We’re just a little past the halfway mark in 2016, and we’ve got a mixed assortment of trends at play for FDA watchers in the big game of blockbuster approvals — John Carroll
First—the FDA’s list of new drugs which earned a green flag is now just at 15 (16 if you include last night’s OK for Sanofi’s diabetes drug lixisenatide). For all of last year, the FDA OK’d a generation-high record of 45 new drugs, leaving the industry far off pace. Any significant fall in that number is likely to trigger some new questions about R&D productivity.
But raw figures like these aren’t everything. More than half of these new drugs have been tapped at one time or another as either blockbusters in the making or a key player in a company’s franchise defense playbook.

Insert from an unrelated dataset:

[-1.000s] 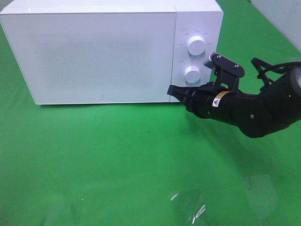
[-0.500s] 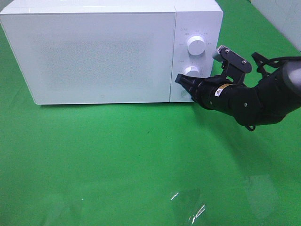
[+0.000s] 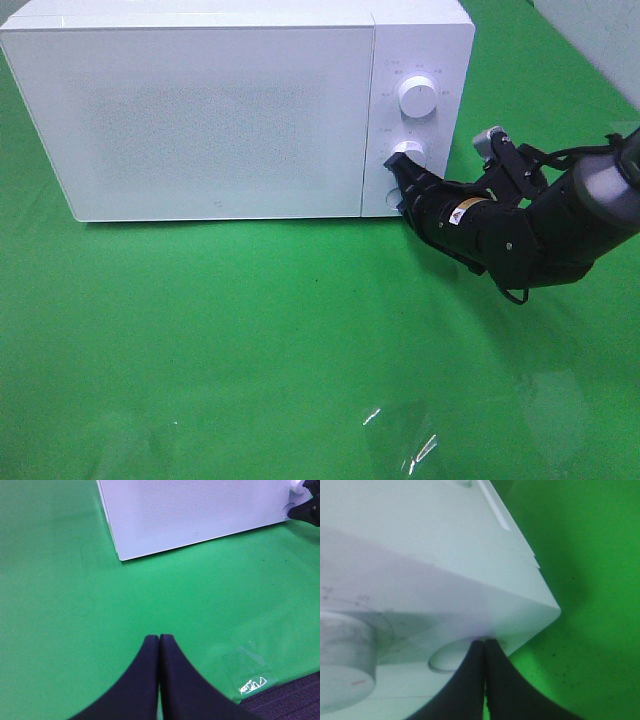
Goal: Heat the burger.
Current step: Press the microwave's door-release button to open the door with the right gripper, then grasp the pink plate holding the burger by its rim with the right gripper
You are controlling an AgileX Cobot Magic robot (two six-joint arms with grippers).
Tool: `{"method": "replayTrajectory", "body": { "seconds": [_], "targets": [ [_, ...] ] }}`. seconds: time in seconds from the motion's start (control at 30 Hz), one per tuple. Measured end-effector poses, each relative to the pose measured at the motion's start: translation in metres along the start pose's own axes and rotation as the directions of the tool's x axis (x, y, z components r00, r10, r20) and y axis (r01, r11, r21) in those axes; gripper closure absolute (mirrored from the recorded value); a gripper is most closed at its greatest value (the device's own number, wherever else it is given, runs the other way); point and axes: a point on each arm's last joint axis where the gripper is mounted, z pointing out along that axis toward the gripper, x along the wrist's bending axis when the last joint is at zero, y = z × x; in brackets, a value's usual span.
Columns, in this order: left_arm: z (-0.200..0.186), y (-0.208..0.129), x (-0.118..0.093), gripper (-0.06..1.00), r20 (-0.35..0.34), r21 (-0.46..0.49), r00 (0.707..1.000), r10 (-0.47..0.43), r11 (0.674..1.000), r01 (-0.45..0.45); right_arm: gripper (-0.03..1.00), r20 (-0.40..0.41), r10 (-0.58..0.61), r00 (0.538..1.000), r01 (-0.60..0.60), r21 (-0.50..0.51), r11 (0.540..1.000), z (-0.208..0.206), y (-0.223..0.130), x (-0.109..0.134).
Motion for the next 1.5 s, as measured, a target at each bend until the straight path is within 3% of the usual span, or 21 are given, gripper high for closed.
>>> {"method": "replayTrajectory", "body": {
  "seconds": [0.13, 0.47, 0.6, 0.77, 1.03, 1.17, 1.2, 1.3, 1.37, 1.4, 1.43, 1.5],
  "targets": [
    [0.000, 0.000, 0.000, 0.94, 0.000, 0.000, 1.000, 0.000, 1.000, 0.000, 0.97, 0.006, 0.130, 0.992, -0.130, 0.011, 0.991, 0.008, -0.003, 0.001],
    [0.000, 0.000, 0.000, 0.94, 0.000, 0.000, 1.000, 0.000, 1.000, 0.000, 0.97, 0.017, 0.282, 0.959, -0.282, -0.028, 0.959, 0.010, -0.002, 0.002],
    [0.000, 0.000, 0.000, 0.94, 0.000, 0.000, 1.000, 0.000, 1.000, 0.000, 0.97, 0.039, 0.319, 0.947, -0.318, -0.032, 0.947, 0.015, -0.002, 0.003],
    [0.000, 0.000, 0.000, 0.94, 0.000, 0.000, 1.000, 0.000, 1.000, 0.000, 0.97, 0.148, 0.381, 0.912, -0.385, -0.008, 0.923, 0.024, -0.003, 0.007],
    [0.000, 0.000, 0.000, 0.94, 0.000, 0.000, 1.000, 0.000, 1.000, 0.000, 0.97, 0.125, 0.394, 0.911, -0.395, -0.017, 0.918, 0.020, 0.000, 0.009],
    [0.000, 0.000, 0.000, 0.94, 0.000, 0.000, 1.000, 0.000, 1.000, 0.000, 0.97, 0.041, 0.361, 0.932, -0.360, -0.036, 0.932, 0.009, 0.002, 0.008],
    [0.000, 0.000, 0.000, 0.94, 0.000, 0.000, 1.000, 0.000, 1.000, 0.000, 0.97, -0.006, 0.304, 0.953, -0.304, -0.038, 0.952, -0.004, 0.003, 0.006],
    [0.000, 0.000, 0.000, 0.94, 0.000, 0.000, 1.000, 0.000, 1.000, 0.000, 0.97, -0.040, 0.261, 0.965, -0.263, -0.056, 0.963, -0.017, 0.009, 0.007],
    [0.000, 0.000, 0.000, 0.94, 0.000, 0.000, 1.000, 0.000, 1.000, 0.000, 0.97, -0.119, 0.106, 0.987, -0.114, -0.067, 0.991, -0.043, 0.027, 0.020],
    [0.000, 0.000, 0.000, 0.94, 0.000, 0.000, 1.000, 0.000, 1.000, 0.000, 0.97, -0.119, 0.106, 0.987, -0.114, -0.067, 0.991, -0.043, 0.027, 0.020],
    [0.000, 0.000, 0.000, 0.94, 0.000, 0.000, 1.000, 0.000, 1.000, 0.000, 0.97, -0.117, 0.007, 0.993, -0.009, -0.020, 1.000, -0.052, 0.025, 0.025],
    [0.000, 0.000, 0.000, 0.94, 0.000, 0.000, 1.000, 0.000, 1.000, 0.000, 0.97, -0.115, -0.054, 0.992, 0.057, 0.018, 0.998, -0.056, 0.022, 0.026]
  ]
}}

The emphasis these days is on big drugs that deliver big revenue.
Second—it’s seemingly pretty easy to land a breakthrough drug designation at the FDA to speed things along, especially if you have an interesting cancer drug. Five of the 15 drugs on the FDA’s approval list had BTD status–matched by blockbuster sales projections–including both cancer drugs. Three of those BTDs won an accelerated approval, so you can see how big the payoff can be. The agency cancer czar Richard Pazdur has an open door policy for all the big cancer programs these days, which helps explain why CBER cleared the way so fast for Juno to get back into the clinic with its CAR-T drug after 4 patients were killed by their drug combo.
The big picture: Cancer drug R&D goes faster, more biotechs get to play early on, more money gets pumped into oncology startups.
Third—there are some clear big winners. And I’m putting the emphasis on big, as the pharma giants are dominating the NDA field in 2016.
Roche is a standout, earning the FDA’s approval for its PD-L1 drug Tecentriq. The pioneer checkpoints have been racking up multibillion dollar sales, and Roche plans to be a contender. Its big Genentech subsidiary has a long lineup of studies in the clinic that mix and match its drug for a range of cancers. Roche also scored a big gain with an OK for the BCL-2 inhibitor Venclexta (three BTDs), another blockbuster in the making which is partnered with AbbVie. Both of those big players are facing first-wave biosimilars that could badly damage their aging franchises.
Just a few weeks ago the FDA also put Roche’s multiple sclerosis drug ocrelizumab – uniquely tapped for both primary progressive as well as relapsing/remitting — on its fast track with a December 28 PDUFA date. (It’s another BTD drug, natch, so an OK could come much sooner.) Evaluate Pharma has pegged peak potential sales at $2.9 billion, making this their number 1 drug of the year, with a bullet.
One reason why Eli Lilly CEO John Lechleiter could prep a move to stand down soon revolves around the recent approval of Taltz (ixekizumab). But it also has the CDK 4/6 cancer drug abemaciclib (another BTD drug) and baricitinib for rheumatoid arthritis on tap for near-term approvals. Those approvals could happen fast, as both earned ‘breakthrough’ designations, putting them on the agency’s inside track.
Lechleiter has been batting back questions about Lilly’s R&D operations for years. And while Lilly has a habit of muscling in on highly competitive drug development races, analysts like these drugs a lot.
Merck is another winner, with its hep C combo Zepatier angling for a blockbuster wedge of a big pie that’s started to shrink around the edges as the competition hit the field. But Gilead, probably the most competitive biopharma company on the planet, also counter punched with an approval for Epclusa, an all-genotype hep C drug priced at a discount rate of $74,000. Gilead is trying to protect its enormous hep C franchise as well as it can.
Among the smaller companies looking to conquer big markets: Intercept scored with Ocaliva (obeticholic acid, or OCA) and Acadia won on Nuplazid (pimavanserin), a Parkinson’s drug which analysts at varying times have tapped at peak sales of anywhere from $640 million to more than $2 billion. (Keep in mind, last year’s potential blockbusters often turn into this year’s commercial disappointments.)
So who are the big losers so far in 2016?
AstraZeneca, which can ill afford it, continues to dump anything that disappoints. So lesinurad went to Ironwood, which paid a fraction of what AstraZeneca shelled out for it. That deal followed its move to cast off brodalumab to Valeant. And one indication of tralokinumab was sold off. The key regulatory setback occurred when the FDA put its application for ZS-9 on hold due to questions regarding manufacturing.
No list of regulatory setbacks should exclude Clovis, which had to throw in the towel on rociletinib after it fell embarrassingly short of the competition. Clovis has yet to acknowledge that it has formally been handed a CRL, a sign of the times at that beleaguered company.
BioMarin’s drisapersen was handed a rejection for Duchenne muscular dystrophy in Europe, following an FDA slap down. The company killed it, along with some follow-up programs.
Failure in Big Pharma tends to get a quick send off, especially at Novartis. So it was no surprise to see that a CRL for one of its top biosimilars was relegated to a one-liner in a recent financial report.
Blockbuster success gets a marching band in the R&D industry. Failure is buried quietly at night.